This question is based on How do I fix sed commands becoming extremely slow when load is high? with the advice of @markp-fuso, @jhnc, and @Jetchisel to avoid a chameleon question as many of the answers used hashing and maps for optimization.
I have the following bash script
INPUT=`cat $INPUT_FILE`
while read line; do
PROP_NAME="$(echo $line | cut -f1 -d'=')"
PROP_VALUE="$(echo $line | cut -f2- -d'=' | sed 's/\$/\\\$/g' | sed 's/\&/\\\&/g')"
INPUT="$(echo "$INPUT" | sed "s\`${PROP_NAME}\b\`${PROP_VALUE}\`g")"
done < "$PROPERTIES_FILE"
echo "$INPUT"
This script takes a properties file with format that supports recursion and special characters:
$foo=$barname bar
$barname=Tom&Jerry
$hello=world
And uses it to substitute into a text file with no set format. So
I went to the $foo and said hello to the $hello and they fined me $5.
becomes
I went to the Tom&Jerry bar and said hello to the world and they fined me $5.
The properties file and the text file are hundreds of lines long so performance is important, and the naive implementation results in many minutes or even over an hour of processing time depending on system load.
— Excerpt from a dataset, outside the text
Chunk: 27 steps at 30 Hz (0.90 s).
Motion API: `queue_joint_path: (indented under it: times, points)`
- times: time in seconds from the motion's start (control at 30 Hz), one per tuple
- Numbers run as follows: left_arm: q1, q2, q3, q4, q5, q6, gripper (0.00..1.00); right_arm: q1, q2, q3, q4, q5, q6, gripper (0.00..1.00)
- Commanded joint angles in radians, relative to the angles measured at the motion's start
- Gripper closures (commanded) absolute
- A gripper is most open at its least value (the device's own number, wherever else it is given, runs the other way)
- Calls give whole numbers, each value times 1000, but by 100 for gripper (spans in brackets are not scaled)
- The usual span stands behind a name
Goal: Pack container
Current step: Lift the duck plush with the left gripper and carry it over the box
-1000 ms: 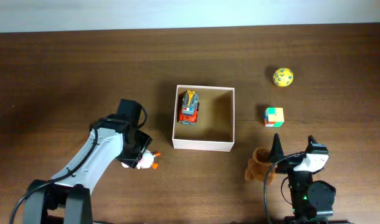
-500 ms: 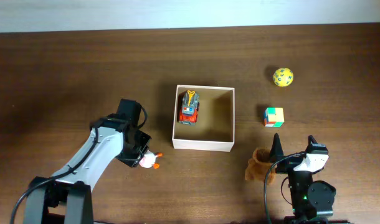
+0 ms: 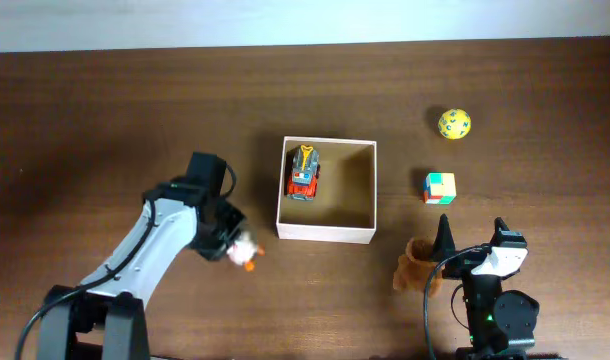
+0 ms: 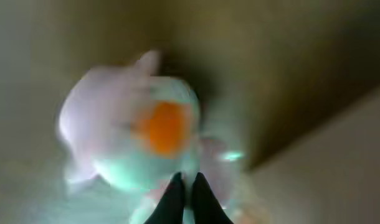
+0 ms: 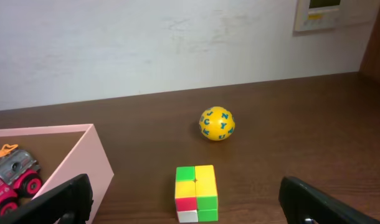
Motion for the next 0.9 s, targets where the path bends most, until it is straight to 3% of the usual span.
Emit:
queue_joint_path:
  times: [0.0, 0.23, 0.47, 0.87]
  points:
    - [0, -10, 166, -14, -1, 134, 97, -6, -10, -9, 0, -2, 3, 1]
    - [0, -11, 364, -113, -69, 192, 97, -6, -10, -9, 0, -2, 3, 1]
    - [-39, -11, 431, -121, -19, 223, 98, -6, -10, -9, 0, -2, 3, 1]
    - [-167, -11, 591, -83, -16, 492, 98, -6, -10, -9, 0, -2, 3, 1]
Also important to note is use of \b in the sed, which means that all references are terminated with a punctuation mark or whitespace.
The script cannot do infinite recursion because it only makes one pass through the properties file, which also causes order of properties to matter when recursion is being used.
From the comments on the question, it seems you could preprocess the property file to expand property keys that appear in values.
As noted in my answer to the previous question, the original code takes O(m.n) time - m
properties looked for in text of size n
. Preprocessing the properties and making use of Perl's ability to search literal string alternations in constant time can drop this to O(m+n) - one pass over the properties and one pass over the text:
perl -e '
# load properties from first file
while ( ($k,$v) = split "=",<<>>,2 ) {
chomp $v;
$k2v{$k} = $v; # hash for value lookup
unshift @propkeys, $k; # array for insertion order
last if eof;
}
# build single regex from all keys
# \Q escapes regex metacharacters
$re = join "|", map qr/\Q$_\E/, @propkeys;
# walk properties (in reverse), expanding values as we go
for $k (@propkeys) {
$k2v{$k} =~ s/($re)\b/ $seen{$1} ? $k2v{$1} : $1 /ge;
$seen{$k} = 1;
}
# load input from second file
undef $/;
$_ = <<>>;
# convert all properties simultaneously
s/($re)\b/ $k2v{$1} /ge;
# output the result
print;
' propfile textfile
The method I use for preprocessing produces property values that match the behaviour of the question code where order of listing properties affects result:
$key1=foo_$key2
$key2=bar
(expands $key1
in textfile to foo_bar
)
vs
$key2=bar
$key1=foo_$key2
(expands $key1
in textfile to foo_$key2
)
To expand property values until they no longer contain any keys, the code can become:
perl -e '
while ( ($k,$v) = split "=",<<>>,2 ) {
chomp $v;
$k2v{$k} = $v;
unshift @propkeys, $k;
last if eof;
}
$re = join "|", map qr/\Q$_\E/, @propkeys;
# loop trying to expand value of each property key in list
# remove key from list once its value contains no key references
while (@propkeys = grep $k2v{$_} =~ s/($re)\b/ $k2v{$1} /ge, @propkeys) {
die "recursion depth exceeded (@propkeys)\n" if ++$ct > 10;
}
undef $/;
$_ = <<>>;
s/($re)\b/ $k2v{$1} /ge;
print;
' propfile textfile
Depending on details not provided in the question, it may be possible and useful to cache or memoise the expanded properties for later reuse without having to recompute the values each time.